• türkiye'nin, bilhassa istanbul'un kanayan yarası. hatta ne yarası, hemoroid memesi.

    şehir göbeğinde hala deveye, eşeğe binilen ülkelerde dahi canavar gibi çalışan sistemlerin türkiye'de bir türlü işlemiyor oluşuna dair mantıklı bir açıklama bulamıyordum. en nihayetinde yıllardır süregelen bu eziyetin dış güçler tarafından düzenlenen büyük bir komplo olduğuna kanaat getirdim. en sonunda ben de büyük resmi gördüm. zannımca istanbul taksiciler esnaf odası, illüminati'den daha etkili bir organizasyon. hatta bill gates, soros, rothschild vs. hepsi illüminati'den aflarını isteyip iteo'ya geçmişler.

    zira bu kadar insanın yıllardır durmaksızın isyan ettiği, lanetlediği başka bir düzen hitler almanyası olsun dayanamaz yıkılırdı. bakın, bunca rezaletten sonra sebebi her ne olursa olsun akp'nin bile hala halkta bir karşılığı var ama bu taksi esnafının ve odasının yok. istanbul'da toplam 17 bin küsur plakalı taksi var. bu işten cebine para giren plaka sahibi, galerici, şöför vs. hepsini toplasan kaç kişi eder? geriye kalan yirmi milyona yakın istanbul'lu her birey bunlardan tüm hücreleriyle nefret ediyor.

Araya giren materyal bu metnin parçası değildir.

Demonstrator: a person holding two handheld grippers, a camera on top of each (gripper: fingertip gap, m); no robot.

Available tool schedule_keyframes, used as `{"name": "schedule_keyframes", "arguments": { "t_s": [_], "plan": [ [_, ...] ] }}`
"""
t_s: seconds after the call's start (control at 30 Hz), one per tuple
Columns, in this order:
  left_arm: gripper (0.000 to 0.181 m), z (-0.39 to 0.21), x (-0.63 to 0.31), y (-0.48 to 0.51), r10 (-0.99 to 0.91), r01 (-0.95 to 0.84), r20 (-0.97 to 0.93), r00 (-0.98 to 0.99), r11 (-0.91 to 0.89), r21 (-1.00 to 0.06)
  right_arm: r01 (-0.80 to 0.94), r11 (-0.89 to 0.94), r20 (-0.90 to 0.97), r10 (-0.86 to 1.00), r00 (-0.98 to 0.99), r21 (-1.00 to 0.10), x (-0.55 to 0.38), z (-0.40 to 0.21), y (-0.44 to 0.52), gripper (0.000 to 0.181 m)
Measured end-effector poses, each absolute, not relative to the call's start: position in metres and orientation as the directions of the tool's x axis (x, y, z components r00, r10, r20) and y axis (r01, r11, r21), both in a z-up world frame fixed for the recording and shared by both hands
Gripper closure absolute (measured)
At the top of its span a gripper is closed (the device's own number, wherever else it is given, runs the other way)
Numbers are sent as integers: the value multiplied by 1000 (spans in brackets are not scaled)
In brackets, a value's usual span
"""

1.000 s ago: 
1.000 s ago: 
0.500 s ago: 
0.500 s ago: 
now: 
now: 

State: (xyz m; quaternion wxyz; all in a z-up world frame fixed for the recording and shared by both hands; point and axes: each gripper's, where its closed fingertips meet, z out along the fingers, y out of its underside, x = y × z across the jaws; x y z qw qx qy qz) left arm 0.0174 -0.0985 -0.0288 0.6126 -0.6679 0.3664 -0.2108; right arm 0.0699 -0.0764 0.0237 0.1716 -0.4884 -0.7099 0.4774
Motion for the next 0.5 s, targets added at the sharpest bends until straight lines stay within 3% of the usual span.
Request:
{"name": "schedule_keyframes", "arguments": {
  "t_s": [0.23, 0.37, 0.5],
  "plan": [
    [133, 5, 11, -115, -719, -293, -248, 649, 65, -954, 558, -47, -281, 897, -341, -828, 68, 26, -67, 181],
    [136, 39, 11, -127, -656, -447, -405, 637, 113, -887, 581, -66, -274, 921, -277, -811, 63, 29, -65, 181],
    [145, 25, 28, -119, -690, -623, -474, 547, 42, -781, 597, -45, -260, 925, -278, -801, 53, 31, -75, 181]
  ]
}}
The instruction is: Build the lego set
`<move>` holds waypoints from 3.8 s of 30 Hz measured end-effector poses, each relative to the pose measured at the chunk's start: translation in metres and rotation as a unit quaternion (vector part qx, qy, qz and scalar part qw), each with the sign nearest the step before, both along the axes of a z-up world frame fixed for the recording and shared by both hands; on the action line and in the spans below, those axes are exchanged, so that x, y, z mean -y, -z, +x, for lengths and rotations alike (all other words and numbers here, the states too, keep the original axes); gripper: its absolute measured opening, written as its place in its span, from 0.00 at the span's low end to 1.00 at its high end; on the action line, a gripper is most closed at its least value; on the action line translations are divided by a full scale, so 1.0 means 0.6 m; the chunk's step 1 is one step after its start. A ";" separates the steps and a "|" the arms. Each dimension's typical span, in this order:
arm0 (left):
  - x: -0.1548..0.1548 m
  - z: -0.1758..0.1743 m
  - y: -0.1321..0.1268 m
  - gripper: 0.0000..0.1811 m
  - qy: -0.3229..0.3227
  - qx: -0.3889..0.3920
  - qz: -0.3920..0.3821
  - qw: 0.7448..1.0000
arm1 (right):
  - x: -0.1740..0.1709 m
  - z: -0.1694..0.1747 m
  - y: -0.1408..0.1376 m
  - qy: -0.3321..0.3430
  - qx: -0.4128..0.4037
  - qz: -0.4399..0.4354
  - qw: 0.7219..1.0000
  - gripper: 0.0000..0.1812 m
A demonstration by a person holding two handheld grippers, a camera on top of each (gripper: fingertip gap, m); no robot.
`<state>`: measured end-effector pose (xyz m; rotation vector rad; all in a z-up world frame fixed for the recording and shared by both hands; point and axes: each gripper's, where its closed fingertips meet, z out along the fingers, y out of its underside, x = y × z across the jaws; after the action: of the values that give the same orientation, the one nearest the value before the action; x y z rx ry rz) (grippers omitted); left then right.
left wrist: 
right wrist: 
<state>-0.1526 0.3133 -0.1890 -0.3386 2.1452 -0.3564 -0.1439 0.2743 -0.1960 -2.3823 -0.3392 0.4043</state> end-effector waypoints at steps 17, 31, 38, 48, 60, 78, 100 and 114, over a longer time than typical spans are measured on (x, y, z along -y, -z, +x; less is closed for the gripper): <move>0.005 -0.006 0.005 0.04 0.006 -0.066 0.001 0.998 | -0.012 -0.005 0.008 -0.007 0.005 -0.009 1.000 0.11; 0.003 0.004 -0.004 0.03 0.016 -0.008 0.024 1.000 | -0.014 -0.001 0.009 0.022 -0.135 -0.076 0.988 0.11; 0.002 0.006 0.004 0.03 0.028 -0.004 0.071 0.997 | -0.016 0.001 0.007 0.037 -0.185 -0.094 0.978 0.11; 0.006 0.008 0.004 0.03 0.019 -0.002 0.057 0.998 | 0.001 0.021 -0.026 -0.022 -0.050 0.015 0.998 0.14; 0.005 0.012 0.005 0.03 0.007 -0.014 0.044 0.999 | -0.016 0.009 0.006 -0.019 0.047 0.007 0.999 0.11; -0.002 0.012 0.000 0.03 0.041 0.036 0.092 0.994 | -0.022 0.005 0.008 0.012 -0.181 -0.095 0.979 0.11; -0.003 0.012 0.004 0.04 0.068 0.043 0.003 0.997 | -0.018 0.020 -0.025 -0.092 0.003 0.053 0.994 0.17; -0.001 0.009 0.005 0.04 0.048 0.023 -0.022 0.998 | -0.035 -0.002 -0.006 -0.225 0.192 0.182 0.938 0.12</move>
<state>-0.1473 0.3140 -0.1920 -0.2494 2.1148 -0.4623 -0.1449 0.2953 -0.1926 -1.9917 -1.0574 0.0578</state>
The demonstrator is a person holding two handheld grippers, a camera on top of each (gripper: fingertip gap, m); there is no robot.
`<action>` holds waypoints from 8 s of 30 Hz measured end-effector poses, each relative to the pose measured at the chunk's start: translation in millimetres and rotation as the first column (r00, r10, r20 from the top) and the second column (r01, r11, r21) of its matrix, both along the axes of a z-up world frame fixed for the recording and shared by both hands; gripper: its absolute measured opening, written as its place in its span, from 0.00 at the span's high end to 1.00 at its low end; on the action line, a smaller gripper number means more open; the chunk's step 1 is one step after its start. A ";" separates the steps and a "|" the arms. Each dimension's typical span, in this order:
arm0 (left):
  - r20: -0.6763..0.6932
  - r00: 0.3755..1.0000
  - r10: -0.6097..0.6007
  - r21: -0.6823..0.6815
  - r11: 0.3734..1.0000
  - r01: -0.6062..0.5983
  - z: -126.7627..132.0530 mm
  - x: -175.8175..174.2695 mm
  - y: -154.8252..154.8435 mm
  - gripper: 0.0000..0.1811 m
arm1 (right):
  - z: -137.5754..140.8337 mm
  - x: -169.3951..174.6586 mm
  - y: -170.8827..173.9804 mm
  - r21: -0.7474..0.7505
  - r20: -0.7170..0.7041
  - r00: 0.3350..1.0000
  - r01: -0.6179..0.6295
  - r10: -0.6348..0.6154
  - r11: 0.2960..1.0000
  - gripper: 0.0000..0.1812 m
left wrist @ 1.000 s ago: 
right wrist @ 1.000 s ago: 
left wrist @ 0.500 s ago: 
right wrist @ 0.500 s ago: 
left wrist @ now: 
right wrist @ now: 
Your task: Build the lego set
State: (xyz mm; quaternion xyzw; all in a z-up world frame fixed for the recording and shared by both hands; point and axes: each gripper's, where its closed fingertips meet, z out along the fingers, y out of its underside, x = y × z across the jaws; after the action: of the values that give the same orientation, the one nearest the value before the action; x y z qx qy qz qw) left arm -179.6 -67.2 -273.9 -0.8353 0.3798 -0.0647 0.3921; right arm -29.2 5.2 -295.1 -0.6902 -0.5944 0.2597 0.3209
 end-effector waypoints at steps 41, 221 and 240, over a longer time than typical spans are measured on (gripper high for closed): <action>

    durum öyle bir raddeye geldi ki eskiden taksilerin kalitesizliği, şoförlerin barzoluğu, yüksek fiyatları vb. konular tartışılırdı. 2021 senesinde tartıştığımız konu ise taksi bulamamak. bugün, hindistan'ın balta girmemiş köyünde uber çağırıyorsun, on dakikada kapında bitiyor da vatandaş istanbul'un göbeğinde parasıyla taksi bulamıyor. evde hastası var, parasına puluna bakmadan taksi çağırıyor ama doktora götüremiyor en yakınını. çünkü taksi yok. üç saat arayıp bulsa bu sefer silivri'den gebze devlet hastanesine gitmiyorsun diye beğenmiyor estebanlar. şehrin bir ucundan diğerine gidecek olsanız dahi almıyorlar. trafik olmayan saat olacak, istedikleri yoldan gidecekler, oynanmış taksi metresi ile iki katı fiyat geçirecekler.

    çözümü ne peki? çok basit. uygulamaları serbest bırakmak. yok sarı taksi şoförleri tekrar eğitime alınsın, ilave plaka çıkarılsın, yok denetimler sıklaşsın bilmem ne. bunlara hiç lüzum yok. uber'in kısa süreli sağladığı lüks malum. salın beş farklı taksi uygulamasını. sonra rekabet, kendi kendine ışık hızıyla sistemi nasıl adam ediyor görün. uygulamaların, şoför alırken istediği evraklar ve yaptığı denetimler fazlasıyla yeterli gelir. eksi puan aldığı vakit cart diye sistemden atılacaklarını bildikleri için en paçozu dahi istanbul beyefendisi kesiliyor. diğer tüm ülkelerde böyle.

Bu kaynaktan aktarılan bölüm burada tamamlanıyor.